In personal conversations with technical people, I call myself a hacker. But
when I'm talking to journalists I just say "programmer" or something like that.
 							    -- Linus Torvalds

Bart Van Assche July 19, 2022, 6:14 p.m. UTC | #2

On 7/19/22 02:26, Geert Uytterhoeven wrote:
> Thanks for your patch, which is now commit 88f1669019bd62b3 ("scsi: sd:
> Rework asynchronous resume support") in scsi/for-next.
> 
> On the Salvator-XS development board[1] with a SATA hard drive
> connected, accessing the hard drive after resume from s2idle hangs.
> I have bisected this to the aformentioned commit, and reverting this
> commit fixes the issue.
> 
> [1] arch/arm64/boot/dts/renesas/r8a77951-salvator-xs.dts

Hi Geert,

Thank you for having reported this.

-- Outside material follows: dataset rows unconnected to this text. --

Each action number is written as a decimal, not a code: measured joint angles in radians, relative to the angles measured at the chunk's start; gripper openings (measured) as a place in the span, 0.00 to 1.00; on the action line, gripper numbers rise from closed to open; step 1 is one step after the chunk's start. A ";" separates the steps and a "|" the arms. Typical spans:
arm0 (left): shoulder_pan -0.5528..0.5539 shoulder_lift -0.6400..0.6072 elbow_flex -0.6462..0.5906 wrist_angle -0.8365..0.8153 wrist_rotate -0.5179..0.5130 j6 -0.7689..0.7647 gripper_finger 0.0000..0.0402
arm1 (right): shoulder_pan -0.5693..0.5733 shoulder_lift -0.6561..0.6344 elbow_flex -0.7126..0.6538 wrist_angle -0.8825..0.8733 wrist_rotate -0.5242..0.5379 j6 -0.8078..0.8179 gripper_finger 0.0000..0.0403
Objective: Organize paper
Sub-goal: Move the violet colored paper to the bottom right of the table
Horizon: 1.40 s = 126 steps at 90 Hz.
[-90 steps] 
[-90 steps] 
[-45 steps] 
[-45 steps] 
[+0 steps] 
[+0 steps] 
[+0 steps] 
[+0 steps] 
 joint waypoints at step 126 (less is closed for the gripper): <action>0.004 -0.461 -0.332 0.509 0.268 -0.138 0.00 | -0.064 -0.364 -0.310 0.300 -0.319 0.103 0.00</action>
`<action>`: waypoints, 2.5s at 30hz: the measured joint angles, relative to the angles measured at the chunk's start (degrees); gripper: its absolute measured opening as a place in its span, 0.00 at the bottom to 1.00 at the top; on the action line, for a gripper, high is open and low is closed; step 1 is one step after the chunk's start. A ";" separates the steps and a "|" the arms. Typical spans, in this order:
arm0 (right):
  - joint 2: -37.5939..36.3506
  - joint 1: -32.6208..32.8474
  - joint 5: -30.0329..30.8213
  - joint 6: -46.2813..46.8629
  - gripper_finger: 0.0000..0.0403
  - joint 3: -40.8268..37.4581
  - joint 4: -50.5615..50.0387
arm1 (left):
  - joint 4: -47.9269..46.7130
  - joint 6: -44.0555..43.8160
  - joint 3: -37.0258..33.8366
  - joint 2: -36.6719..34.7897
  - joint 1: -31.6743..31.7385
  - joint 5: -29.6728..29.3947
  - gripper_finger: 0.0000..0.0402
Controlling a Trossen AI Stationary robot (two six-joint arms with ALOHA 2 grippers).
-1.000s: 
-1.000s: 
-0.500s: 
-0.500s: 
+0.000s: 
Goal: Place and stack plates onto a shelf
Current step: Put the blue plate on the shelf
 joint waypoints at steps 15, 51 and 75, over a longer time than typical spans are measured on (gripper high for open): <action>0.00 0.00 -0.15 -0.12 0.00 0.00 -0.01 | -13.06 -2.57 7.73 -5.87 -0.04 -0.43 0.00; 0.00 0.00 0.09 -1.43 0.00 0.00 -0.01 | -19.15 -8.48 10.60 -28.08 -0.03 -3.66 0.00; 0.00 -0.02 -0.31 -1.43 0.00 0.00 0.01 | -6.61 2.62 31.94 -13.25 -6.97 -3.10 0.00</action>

How about creating a bug report on 
https://bugzilla.kernel.org/ and attaching the kernel logs with and 
without this patch? It's probably better to upload the kernel logs 
somewhere rather than to post these on the linux-scsi mailing list.

Thanks,

Bart.

Geert Uytterhoeven July 20, 2022, 7:26 a.m. UTC | #3

Hoi Bart,

On Tue, Jul 19, 2022 at 8:14 PM Bart Van Assche <bvanassche@acm.org> wrote:
> On 7/19/22 02:26, Geert Uytterhoeven wrote:
> > Thanks for your patch, which is now commit 88f1669019bd62b3 ("scsi: sd:
> > Rework asynchronous resume support") in scsi/for-next.
> >
> > On the Salvator-XS development board[1] with a SATA hard drive
> > connected, accessing the hard drive after resume from s2idle hangs.
> > I have bisected this to the aformentioned commit, and reverting this
> > commit fixes the issue.
> >
> > [1] arch/arm64/boot/dts/renesas/r8a77951-salvator-xs.dts
>
> Thank you for having reported this. How about creating a bug report on
> https://bugzilla.kernel.org/ and attaching the kernel logs with and

I never created a bug report on bko before...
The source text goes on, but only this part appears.